Leave the “Flavor of the Month” to Dairy Queen®. A business needs sustainable change.
When an organization enacts a culture transformation, we assume it will make a lasting difference. Too often, such initiatives become a flavor of the month. An organization introduces a change with great fanfare. Everybody gets excited about it. The future is bright.
However, the organization often lacks actions needed to actually realize that transformation. Six months later, the initiative has stalled, and the status quo has returned. The vision goes unrealized and, in some cases, forgotten altogether.
The Risk of Flavor-of-the-month Culture Transformation
If you go down this route, you risk more than you may realize. First, you won’t get the impact you’d hoped for from the culture transformation. You may also lose the support of employees jaded by the promise of change that goes unfulfilled. This can take a negative toll on organizational credibility.
As a result, you’ll likely lose the ability to effectively launch the initiative in the future. Even worse, in the big picture, the organization’s ability to enact any kind of transformation at all may come under scrutiny.
In the same time it takes you to get up and pour yourself a cup of coffee, you can probably think of a flavor-of-the-month initiative that flopped, even though the intended transformation itself was worthwhile. It’s easy to identify examples of unsustainable culture transformation.
It’s more challenging to take the personal steps needed to ensure worthwhile initiatives do not fall into a flavor-of-the-month pitfall but are sustained in a meaningful way. What might that look like?
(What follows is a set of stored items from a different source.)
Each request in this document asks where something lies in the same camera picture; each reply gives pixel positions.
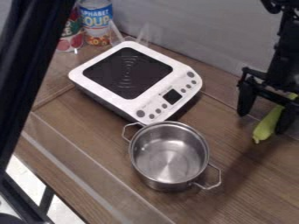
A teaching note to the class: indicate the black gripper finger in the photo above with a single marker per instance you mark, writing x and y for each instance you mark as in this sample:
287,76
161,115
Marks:
286,119
246,98

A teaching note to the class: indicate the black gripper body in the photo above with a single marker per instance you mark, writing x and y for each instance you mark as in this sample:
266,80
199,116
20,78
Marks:
281,77

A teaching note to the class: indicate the white and black stove top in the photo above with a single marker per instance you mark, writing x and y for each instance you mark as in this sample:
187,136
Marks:
138,82

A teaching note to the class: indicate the stainless steel pot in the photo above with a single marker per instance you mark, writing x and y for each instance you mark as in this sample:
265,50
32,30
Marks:
170,155

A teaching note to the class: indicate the alphabet soup can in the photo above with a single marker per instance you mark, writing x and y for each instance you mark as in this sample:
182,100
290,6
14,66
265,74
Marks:
96,13

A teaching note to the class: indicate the tomato sauce can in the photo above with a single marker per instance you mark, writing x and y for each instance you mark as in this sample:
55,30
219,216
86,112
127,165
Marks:
71,37

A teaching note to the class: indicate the clear acrylic barrier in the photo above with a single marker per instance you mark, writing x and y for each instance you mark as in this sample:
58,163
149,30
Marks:
104,188

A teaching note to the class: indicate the black metal table frame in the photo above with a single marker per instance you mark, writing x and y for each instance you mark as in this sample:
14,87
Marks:
32,213

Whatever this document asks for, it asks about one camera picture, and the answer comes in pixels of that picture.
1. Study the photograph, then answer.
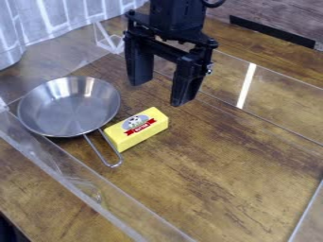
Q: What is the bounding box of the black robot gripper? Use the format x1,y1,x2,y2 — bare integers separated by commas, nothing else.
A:
125,0,220,107

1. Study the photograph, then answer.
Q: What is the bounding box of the silver metal frying pan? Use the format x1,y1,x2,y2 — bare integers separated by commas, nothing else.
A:
17,76,125,168

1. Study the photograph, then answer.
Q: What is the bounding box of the black strip on table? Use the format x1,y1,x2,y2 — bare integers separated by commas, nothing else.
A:
230,15,316,49

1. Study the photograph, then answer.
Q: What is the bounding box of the yellow butter block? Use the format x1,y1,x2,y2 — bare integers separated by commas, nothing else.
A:
105,107,170,152

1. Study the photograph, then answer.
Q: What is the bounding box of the white sheer curtain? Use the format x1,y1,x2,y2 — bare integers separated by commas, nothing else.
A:
0,0,150,71

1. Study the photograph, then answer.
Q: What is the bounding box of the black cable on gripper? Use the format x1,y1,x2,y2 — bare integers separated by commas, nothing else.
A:
201,0,228,9

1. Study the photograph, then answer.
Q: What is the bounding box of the clear acrylic barrier wall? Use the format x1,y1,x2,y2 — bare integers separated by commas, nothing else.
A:
0,18,323,242

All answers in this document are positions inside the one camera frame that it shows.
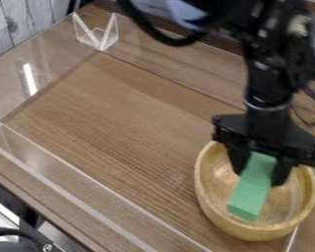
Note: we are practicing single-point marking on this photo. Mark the clear acrylic tray walls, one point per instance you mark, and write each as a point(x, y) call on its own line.
point(105, 147)

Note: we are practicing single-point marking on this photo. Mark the wooden bowl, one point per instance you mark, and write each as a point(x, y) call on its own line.
point(287, 206)

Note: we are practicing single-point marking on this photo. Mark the clear acrylic corner bracket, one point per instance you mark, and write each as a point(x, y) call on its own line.
point(97, 38)

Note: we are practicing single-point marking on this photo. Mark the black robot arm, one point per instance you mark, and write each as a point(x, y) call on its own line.
point(273, 31)

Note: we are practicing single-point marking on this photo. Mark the green rectangular block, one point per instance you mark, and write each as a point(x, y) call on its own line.
point(251, 190)

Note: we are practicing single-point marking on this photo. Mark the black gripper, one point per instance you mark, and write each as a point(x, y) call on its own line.
point(276, 136)

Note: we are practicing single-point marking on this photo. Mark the black metal table bracket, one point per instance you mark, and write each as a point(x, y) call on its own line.
point(33, 240)

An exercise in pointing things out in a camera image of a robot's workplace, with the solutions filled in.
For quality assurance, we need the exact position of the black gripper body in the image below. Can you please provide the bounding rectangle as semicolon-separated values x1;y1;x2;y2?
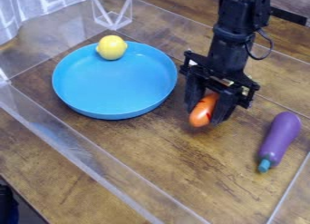
179;24;259;108

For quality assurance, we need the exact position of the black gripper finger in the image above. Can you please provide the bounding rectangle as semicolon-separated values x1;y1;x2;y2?
211;90;237;125
184;73;204;112

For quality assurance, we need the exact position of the purple toy eggplant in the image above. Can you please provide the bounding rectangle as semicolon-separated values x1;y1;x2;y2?
257;112;302;173

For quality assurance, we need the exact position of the orange toy carrot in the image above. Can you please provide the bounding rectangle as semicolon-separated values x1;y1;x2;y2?
188;93;219;127

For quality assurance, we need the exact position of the yellow toy lemon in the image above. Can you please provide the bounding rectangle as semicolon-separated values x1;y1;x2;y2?
96;35;127;60

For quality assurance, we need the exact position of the blue round tray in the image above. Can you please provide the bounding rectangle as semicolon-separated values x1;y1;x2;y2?
52;42;177;120

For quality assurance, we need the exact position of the white curtain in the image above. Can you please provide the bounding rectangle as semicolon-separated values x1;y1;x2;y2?
0;0;85;45

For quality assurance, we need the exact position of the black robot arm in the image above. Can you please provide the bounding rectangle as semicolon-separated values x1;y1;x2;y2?
179;0;271;125

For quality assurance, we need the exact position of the clear acrylic enclosure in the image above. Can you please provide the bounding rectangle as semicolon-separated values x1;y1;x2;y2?
0;2;310;224

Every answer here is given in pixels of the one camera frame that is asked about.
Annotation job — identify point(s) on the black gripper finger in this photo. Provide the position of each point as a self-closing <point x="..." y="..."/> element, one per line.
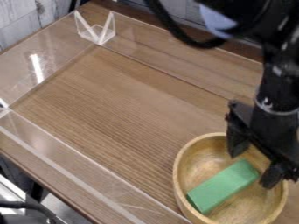
<point x="272" y="175"/>
<point x="238" y="142"/>

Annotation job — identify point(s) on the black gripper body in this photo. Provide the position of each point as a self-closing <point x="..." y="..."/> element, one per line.
<point x="271" y="132"/>

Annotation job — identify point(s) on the green rectangular block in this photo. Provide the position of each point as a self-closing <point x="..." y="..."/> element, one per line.
<point x="222" y="186"/>

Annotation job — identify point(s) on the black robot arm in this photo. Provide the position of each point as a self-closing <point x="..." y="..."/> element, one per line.
<point x="267" y="22"/>

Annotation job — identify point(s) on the brown wooden bowl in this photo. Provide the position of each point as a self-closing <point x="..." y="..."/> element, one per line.
<point x="200" y="159"/>

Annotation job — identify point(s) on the clear acrylic enclosure wall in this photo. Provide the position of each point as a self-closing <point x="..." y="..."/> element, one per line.
<point x="112" y="119"/>

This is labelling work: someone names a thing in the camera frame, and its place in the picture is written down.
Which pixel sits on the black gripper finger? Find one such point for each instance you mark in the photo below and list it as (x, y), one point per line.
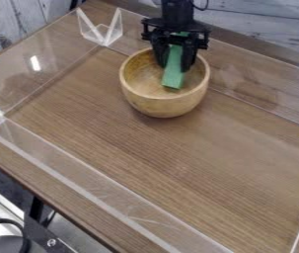
(160, 49)
(188, 53)

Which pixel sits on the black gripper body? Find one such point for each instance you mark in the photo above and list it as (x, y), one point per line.
(159, 33)

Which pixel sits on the brown wooden bowl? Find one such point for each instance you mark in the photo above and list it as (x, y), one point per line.
(152, 99)

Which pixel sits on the green rectangular block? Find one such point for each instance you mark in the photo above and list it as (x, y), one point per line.
(172, 74)

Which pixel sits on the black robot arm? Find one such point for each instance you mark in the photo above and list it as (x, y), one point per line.
(177, 12)

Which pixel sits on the clear acrylic front barrier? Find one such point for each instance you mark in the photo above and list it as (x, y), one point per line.
(128, 223)

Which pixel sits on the black table leg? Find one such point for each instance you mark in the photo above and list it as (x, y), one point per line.
(36, 209)

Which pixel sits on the clear acrylic corner bracket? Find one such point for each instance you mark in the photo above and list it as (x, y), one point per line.
(101, 34)

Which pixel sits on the black metal base plate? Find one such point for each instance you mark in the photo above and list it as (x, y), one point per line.
(32, 243)

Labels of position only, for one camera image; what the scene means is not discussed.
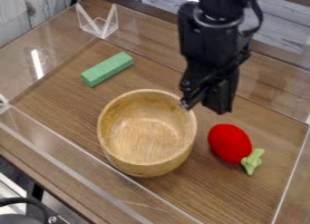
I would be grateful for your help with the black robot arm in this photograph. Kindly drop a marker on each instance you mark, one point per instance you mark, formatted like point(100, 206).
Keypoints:
point(215, 47)

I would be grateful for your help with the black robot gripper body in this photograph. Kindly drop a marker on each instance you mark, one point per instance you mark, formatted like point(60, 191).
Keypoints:
point(212, 44)

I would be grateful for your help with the black metal frame with screw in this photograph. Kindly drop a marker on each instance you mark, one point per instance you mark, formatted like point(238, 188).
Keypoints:
point(36, 193)

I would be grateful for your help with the clear acrylic corner bracket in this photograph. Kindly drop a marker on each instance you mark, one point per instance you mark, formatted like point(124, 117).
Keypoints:
point(97, 27)

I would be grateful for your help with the green rectangular block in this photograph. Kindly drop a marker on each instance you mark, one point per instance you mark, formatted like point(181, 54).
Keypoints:
point(101, 71)

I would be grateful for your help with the wooden bowl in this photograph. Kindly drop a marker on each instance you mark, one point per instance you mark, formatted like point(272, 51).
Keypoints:
point(145, 132)

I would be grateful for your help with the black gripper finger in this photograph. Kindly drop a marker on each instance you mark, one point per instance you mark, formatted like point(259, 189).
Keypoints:
point(192, 96)
point(220, 93)

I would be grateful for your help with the red plush strawberry toy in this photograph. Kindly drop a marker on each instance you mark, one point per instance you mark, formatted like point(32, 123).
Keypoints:
point(231, 145)

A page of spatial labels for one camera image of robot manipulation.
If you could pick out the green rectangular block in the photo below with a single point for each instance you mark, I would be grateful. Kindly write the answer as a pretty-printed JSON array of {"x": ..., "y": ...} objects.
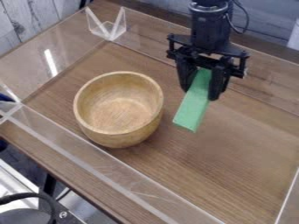
[{"x": 195, "y": 102}]

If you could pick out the clear acrylic corner bracket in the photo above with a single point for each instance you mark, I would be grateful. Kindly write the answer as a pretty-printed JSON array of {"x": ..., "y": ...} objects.
[{"x": 107, "y": 30}]

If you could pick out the brown wooden bowl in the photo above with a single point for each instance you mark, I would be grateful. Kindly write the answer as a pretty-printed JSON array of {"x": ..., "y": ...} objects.
[{"x": 118, "y": 108}]

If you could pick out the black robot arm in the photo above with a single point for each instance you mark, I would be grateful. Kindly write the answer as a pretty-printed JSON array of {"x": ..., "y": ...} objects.
[{"x": 210, "y": 2}]

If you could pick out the black metal table frame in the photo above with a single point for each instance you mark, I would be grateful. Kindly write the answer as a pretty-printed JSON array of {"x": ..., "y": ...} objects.
[{"x": 59, "y": 212}]

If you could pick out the clear acrylic tray walls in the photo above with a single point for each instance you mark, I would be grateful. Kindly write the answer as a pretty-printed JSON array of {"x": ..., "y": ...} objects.
[{"x": 223, "y": 175}]

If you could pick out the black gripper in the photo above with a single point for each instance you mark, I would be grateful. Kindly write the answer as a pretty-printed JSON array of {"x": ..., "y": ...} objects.
[{"x": 206, "y": 47}]

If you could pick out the blue object at edge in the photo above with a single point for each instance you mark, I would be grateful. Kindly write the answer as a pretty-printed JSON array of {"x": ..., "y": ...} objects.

Sustainable Change Requires Taking Personal Accountability
Lasting change starts with the executive team. Any initiative needs to be visibly directed by the company’s leadership. They must talk about it, reference it, and reiterate it in their messages. When others see the executives supporting the plan, they’ll buy in.
From there, the initiative itself needs to be reinforced at the manager level, not only in theory but also in practice. Managers must engage with the new culture and coach against it, so that when employees are trained on their role in making it happen, their managers provide consistent support. Finally, the change needs to be reiterated until it becomes part of the company’s DNA.
If you can get those components right, you’ll achieve culture transformation that’s sustainable, and where each person steps up and makes a difference.
It’s easy to criticize a transformation that flops. Taking the personal action at every organizational level to see change through is much harder. If an initiative is valuable enough to begin, it’s worth doing what is necessary to keep it alive. If everybody made that effort, worthwhile initiatives wouldn’t die on the vine and become fast-forgotten flavors of the month.